O processo de ver é difícil. Nem sempre o que vemos é agradável. Vemos a beleza do outro, mas também as suas debilidades, tal como vemos as suas vitórias, e as derrotas. Além disso, em toda esta dinâmica, vemos, mas permitimos que nos vejam, e isso é desconfortável, porque, possivelmente, pela primeira vez, estaremos a mostrar a quem partilha a vida connosco há tanto tempo, coisas nunca dantes reveladas.

O nosso olhar pode matar por ser capaz de mostrar um desprezo absurdo, tornando alguém isolado, fazendo assim com que abdique da sua condição relacional, simplesmente, porque não existiu capacidade de ver além das aparências. Facilmente isto acontece quando não gostamos de alguém, tornando-se difícil ver esse rosto livre dos nossos pré-conceitos.

Torna-se urgente olhar as particularidades do nosso semelhante, indo além das primeiras impressões, para que o seu rosto se ilumine, e nasçam laços fortes e profundos, que só uma vida repleta de olhares é capaz de gerar, caso contrário, a falta de empatia será tal, que mesmo no seio familiar, só o laço de sangue nos salvará da total indiferença.

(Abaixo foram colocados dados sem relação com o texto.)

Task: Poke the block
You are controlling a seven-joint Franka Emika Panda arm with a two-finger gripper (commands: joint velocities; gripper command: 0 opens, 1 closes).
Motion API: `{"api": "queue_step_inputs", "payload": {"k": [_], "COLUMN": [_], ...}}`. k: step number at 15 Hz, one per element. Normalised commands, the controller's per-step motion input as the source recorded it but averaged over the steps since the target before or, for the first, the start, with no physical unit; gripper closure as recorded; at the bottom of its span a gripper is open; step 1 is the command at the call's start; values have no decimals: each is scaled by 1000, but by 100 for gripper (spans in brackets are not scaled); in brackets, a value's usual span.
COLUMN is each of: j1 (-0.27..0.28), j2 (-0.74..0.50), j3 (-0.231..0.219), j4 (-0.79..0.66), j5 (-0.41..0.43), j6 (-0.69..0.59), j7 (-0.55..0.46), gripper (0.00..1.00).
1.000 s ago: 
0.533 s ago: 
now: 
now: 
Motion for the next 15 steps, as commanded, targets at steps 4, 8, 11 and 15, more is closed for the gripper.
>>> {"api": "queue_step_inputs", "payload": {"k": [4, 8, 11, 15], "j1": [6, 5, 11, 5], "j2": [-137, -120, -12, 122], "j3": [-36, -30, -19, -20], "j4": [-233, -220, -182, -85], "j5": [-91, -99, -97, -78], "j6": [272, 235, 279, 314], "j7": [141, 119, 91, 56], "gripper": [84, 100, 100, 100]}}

Vem-me à memória um trecho de “O Bracinho”, de Carlos Tomé: “olhei-o nesses olhos que tantas vezes me fitaram com uma ira desmesurada para as tropelias infantis de outrora, procurei reencontrar neles o temor que me infundiam, tentei recordar aquele homem forte que eu amei apesar das sovas e dos castigos (…) mas na minha frente, (…) estava alguém que só não me era completamente indiferente por sabê-lo meu pai.”

Num tempo em que a distância física nos pode manter seguros, talvez o nosso olhar possa ser um resgate para muitos.